───── Data supplied

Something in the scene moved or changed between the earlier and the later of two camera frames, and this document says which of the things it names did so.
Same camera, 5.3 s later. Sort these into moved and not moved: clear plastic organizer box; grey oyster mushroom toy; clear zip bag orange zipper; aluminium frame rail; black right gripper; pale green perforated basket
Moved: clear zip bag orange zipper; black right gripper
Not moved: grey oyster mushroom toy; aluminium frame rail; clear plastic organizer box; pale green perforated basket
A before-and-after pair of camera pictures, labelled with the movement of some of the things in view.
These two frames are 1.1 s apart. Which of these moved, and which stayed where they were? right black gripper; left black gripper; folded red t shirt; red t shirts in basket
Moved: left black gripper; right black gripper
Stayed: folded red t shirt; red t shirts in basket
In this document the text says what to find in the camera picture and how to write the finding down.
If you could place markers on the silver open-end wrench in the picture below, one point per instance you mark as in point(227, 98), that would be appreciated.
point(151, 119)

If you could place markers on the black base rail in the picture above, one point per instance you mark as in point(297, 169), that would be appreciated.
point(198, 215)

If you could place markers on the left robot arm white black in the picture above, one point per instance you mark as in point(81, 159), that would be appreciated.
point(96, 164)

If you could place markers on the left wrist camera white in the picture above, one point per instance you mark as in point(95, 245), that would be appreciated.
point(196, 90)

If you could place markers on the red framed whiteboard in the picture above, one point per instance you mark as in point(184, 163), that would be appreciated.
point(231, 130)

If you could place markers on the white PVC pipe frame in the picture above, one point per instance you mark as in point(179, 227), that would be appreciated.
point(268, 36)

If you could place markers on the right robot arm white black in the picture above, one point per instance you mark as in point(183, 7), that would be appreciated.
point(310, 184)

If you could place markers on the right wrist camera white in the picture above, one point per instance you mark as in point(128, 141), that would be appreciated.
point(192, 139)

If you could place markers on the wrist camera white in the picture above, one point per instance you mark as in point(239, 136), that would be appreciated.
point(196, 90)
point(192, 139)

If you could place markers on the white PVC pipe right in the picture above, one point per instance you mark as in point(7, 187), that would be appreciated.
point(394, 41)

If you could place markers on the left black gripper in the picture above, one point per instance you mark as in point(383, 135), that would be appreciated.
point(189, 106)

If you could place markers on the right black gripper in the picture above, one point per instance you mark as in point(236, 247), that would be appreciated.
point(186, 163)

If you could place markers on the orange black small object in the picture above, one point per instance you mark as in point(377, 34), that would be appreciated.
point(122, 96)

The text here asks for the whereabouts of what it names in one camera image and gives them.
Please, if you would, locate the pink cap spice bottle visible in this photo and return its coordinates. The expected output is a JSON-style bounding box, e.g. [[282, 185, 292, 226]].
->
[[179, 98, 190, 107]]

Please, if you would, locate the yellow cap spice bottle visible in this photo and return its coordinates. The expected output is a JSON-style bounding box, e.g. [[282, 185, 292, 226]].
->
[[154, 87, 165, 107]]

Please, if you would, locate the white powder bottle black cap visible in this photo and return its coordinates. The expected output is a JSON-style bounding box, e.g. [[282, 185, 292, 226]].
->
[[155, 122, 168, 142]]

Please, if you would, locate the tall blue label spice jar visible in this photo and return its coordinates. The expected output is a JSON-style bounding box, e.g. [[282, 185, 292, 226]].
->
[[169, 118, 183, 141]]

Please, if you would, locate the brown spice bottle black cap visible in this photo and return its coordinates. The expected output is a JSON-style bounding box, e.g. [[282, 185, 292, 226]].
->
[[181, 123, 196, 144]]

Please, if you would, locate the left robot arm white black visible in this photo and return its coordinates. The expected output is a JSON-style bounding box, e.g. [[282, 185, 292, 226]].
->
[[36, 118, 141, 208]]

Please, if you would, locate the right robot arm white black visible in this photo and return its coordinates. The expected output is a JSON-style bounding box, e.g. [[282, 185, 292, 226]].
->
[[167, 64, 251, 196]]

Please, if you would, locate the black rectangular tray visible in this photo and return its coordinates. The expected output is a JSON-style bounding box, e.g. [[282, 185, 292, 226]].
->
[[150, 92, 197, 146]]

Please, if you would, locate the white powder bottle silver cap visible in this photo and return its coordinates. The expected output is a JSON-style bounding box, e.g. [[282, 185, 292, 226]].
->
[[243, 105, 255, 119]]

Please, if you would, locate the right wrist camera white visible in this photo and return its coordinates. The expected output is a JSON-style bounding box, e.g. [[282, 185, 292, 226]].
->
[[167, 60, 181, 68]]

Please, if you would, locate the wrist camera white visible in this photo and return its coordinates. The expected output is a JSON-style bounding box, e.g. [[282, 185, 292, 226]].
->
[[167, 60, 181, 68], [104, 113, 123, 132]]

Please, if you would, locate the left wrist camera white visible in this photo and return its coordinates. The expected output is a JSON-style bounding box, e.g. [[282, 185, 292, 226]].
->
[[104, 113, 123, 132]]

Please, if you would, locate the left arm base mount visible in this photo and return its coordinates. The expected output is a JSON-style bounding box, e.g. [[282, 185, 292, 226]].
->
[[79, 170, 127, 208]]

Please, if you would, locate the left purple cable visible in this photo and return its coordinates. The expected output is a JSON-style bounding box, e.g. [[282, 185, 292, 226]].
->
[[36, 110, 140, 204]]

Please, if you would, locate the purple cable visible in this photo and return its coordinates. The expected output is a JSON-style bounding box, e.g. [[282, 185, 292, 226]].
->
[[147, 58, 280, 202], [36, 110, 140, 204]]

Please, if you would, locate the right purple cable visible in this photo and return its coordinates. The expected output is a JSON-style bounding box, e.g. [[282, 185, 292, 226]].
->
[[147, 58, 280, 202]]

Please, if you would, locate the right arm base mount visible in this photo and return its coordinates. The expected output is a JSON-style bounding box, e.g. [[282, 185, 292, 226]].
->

──────────

Assigned task: In the data above, find each line that has the word "names" and copy it out.

Output of the task:
Something in the scene moved or changed between the earlier and the later of two camera frames, and this document says which of the things it names did so.
The text here asks for the whereabouts of what it names in one camera image and gives them.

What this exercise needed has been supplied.